-By Dan dos Santos

As a young artist, realism had always seemed to be the pinnacle of good portraiture to me. That is, until I saw the work of Nicolai Fechin.

The way Fechin chose to focus on certain features, while letting other elements completely fade away into obscurity, was unlike anything I had ever seen. Fechin was one of the first artists I was introduced to that showed me what a simple pencil could do. How less could be more, and how what you choose NOT to draw can be just as important as what you choose to include.

Although Nicolai Fechin was also a prolific painter, it is still his pencil work that speaks to me the most.

Nicolai Ivanovich Fechin (1881 – 1955) was a Russian-American painter best known for his portraits and works featuring Native Americans.

Classically trained at the Imperial Academy of Arts in St. Petersburg, Russia, 
Fechin graduated with highest marks and won that year’s traveling scholarship, the ‘Prix de Rome’. After his travels he returned to his native Kazan, where he taught and painted for a time.

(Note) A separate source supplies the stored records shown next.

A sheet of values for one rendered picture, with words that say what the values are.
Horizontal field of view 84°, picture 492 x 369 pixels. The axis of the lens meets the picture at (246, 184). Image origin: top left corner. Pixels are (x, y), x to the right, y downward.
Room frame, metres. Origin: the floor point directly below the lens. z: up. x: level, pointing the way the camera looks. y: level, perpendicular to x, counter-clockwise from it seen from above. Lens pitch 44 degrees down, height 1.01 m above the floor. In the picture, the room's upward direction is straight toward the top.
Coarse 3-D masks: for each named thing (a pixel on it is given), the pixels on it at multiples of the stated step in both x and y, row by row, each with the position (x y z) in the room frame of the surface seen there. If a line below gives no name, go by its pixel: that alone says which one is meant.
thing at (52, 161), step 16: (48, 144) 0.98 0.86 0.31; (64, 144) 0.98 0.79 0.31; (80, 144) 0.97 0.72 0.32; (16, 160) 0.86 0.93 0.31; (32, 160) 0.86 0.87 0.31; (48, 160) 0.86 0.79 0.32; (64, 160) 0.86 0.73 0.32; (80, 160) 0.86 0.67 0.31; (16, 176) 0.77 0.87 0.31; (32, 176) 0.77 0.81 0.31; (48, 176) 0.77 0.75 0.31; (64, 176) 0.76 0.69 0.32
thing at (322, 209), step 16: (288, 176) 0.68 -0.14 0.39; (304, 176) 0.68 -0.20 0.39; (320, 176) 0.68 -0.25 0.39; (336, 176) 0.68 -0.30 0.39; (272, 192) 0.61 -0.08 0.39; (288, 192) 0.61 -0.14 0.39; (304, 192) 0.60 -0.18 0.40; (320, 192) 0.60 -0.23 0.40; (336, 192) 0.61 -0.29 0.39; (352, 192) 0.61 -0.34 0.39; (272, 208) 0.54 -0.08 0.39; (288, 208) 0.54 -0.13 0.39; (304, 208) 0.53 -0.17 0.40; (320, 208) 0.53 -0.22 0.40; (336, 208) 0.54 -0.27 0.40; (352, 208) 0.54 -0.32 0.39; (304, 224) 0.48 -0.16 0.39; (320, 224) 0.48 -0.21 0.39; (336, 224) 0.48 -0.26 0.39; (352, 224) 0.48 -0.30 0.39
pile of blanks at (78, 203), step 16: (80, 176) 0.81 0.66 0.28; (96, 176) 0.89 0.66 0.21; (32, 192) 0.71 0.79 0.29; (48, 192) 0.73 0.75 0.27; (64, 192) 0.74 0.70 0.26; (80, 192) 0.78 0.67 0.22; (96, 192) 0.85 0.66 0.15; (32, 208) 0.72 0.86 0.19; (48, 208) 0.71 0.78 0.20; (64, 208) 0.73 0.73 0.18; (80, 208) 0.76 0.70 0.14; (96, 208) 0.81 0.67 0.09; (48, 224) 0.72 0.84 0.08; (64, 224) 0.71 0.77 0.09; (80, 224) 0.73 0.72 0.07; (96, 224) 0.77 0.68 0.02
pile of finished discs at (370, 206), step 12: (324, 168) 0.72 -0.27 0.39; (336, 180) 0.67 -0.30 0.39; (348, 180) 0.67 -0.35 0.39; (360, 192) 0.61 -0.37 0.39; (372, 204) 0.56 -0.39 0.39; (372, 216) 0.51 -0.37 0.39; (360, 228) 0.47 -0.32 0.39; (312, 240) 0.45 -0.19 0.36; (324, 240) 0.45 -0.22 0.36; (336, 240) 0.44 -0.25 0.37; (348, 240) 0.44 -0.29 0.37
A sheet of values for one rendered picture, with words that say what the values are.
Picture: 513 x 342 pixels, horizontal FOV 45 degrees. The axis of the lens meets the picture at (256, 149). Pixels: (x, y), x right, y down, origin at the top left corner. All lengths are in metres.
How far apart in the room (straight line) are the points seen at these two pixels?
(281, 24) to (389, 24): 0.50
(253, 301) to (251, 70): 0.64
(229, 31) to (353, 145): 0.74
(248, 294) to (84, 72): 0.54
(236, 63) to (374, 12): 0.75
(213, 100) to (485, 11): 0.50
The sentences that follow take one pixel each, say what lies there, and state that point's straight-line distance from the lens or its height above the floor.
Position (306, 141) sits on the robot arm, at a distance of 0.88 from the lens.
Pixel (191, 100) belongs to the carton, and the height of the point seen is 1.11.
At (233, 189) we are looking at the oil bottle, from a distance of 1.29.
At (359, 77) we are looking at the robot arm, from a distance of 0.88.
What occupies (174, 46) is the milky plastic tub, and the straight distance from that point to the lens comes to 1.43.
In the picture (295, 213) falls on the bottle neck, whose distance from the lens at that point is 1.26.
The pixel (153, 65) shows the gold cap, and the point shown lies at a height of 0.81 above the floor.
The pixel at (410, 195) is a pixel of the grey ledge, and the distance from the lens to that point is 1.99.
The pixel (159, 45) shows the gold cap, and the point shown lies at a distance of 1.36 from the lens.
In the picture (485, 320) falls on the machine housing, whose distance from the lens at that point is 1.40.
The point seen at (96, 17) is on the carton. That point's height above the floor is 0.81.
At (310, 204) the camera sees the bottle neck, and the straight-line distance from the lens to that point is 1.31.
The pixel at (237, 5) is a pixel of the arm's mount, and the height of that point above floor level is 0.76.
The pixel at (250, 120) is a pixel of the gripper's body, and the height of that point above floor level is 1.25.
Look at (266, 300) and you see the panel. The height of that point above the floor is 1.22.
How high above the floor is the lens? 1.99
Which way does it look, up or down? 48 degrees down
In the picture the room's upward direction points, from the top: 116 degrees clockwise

He exhibited his first work in the United States in 1910 in an international exhibition in Pittsburgh, Pennsylvania. After immigrating with his family to New York in 1923 and working there for a few years, Fechin developed tuberculosis and moved West for a drier climate. He and his family settled in Taos, New Mexico. It was there where he became fascinated by Native Americans and the landscape. These subjects became the focus of his work for the remainder of his life. After leaving Taos in 1933, Fechin eventually settled in southern California, where he resided until his death in 1955.